## EXERCISE DESCRIPTION:
For this exercise, retype each line of the material below verbatim and omit any picture.

## COLLECTED MATERIAL:
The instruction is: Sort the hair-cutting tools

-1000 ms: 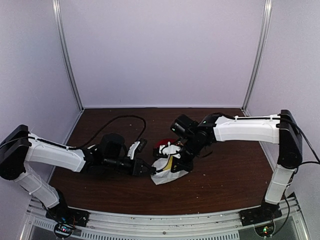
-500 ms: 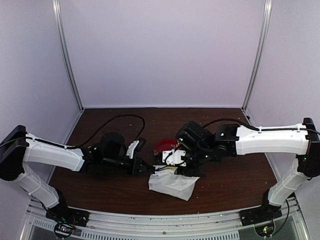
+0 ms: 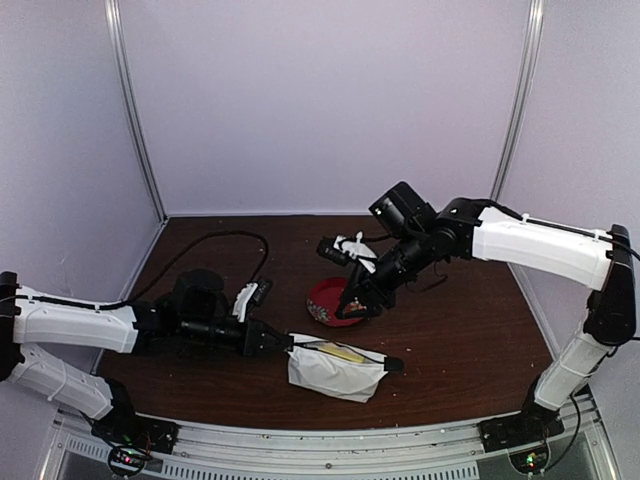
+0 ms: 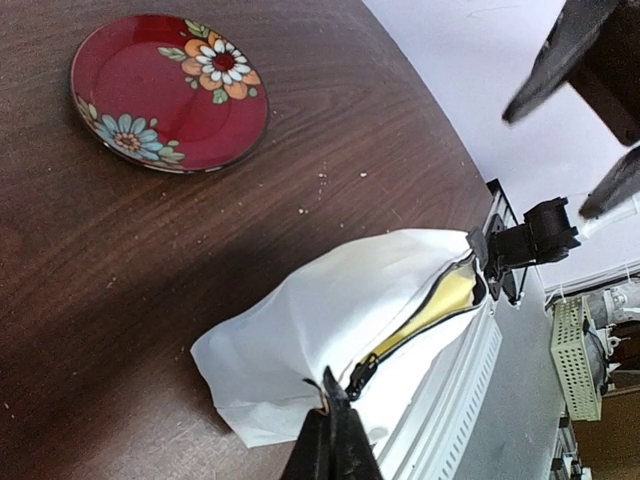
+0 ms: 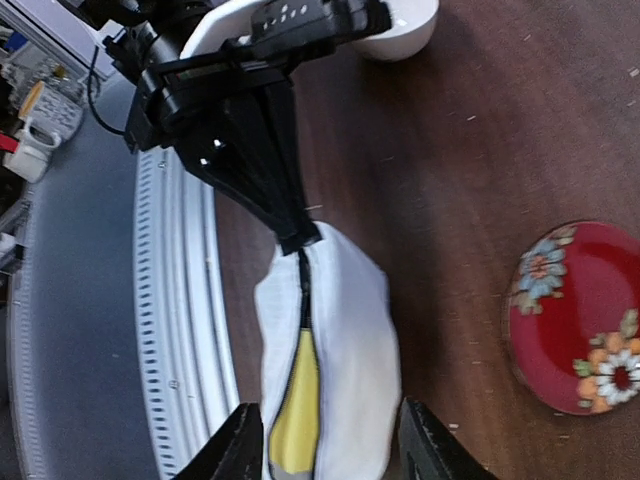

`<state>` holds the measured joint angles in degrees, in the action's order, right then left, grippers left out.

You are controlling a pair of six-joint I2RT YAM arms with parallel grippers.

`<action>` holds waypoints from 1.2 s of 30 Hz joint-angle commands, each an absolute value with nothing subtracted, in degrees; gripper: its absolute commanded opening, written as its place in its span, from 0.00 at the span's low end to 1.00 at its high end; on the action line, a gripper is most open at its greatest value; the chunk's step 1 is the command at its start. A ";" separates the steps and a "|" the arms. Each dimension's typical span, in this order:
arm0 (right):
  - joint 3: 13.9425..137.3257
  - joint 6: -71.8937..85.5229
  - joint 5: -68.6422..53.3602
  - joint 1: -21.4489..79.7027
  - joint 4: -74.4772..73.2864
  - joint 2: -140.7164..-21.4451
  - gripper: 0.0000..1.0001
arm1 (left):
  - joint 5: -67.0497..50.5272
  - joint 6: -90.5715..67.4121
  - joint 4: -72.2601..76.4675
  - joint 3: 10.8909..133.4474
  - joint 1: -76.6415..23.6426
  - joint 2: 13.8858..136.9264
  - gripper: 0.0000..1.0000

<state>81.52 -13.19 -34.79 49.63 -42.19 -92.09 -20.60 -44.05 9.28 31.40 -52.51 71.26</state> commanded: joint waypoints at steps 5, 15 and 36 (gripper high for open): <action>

## RESULT FOR THIS TASK:
The instruction is: Sort the hair-cutting tools

-1000 ms: 
-500 ms: 
+0 ms: 
+0 ms: 
+0 ms: 

`<state>` holds the measured joint angles in degrees, in the action's order, right then left, grippers left out.

You are controlling a pair of six-joint I2RT YAM arms with parallel grippers.

`<action>` holds waypoints from 1.2 s of 30 Hz joint-angle commands, each an absolute value with nothing subtracted, in degrees; gripper: its absolute commanded opening, written as its place in its span, from 0.00 at the span's low end to 1.00 at its high end; on the action line, a gripper is most open at its greatest value; the chunk's step 1 is the command at its start. A ";" separates the steps and a "|" the arms. Each dimension's typical span, in this order:
arm0 (right):
  - joint 3: 13.9425..137.3257
  - joint 6: -71.8937..85.5229
  - joint 5: -68.6422..53.3602
  - joint 1: -21.4489..79.7027
  - joint 4: -74.4772..73.2864
  - joint 2: -140.7164..-21.4451
  - gripper: 0.0000..1.0001
arm1 (left):
  - joint 5: -67.0497..50.5272
  - joint 6: -90.5715..67.4121
  - joint 4: -72.2601..76.4675
  - joint 3: 10.8909..133.4474
  - joint 1: -76.6415..23.6426
  - joint 2: 13.8858..136.9264
  - gripper: 0.0000..1.0000

<state>81.52 -13.19 -34.79 49.63 -42.19 -92.09 -20.60 -44.05 9.28 31.40 -52.51 71.26</state> commanded: joint waypoints at steps 5, 15 and 36 (gripper high for open): <action>

No further output is needed for this exercise.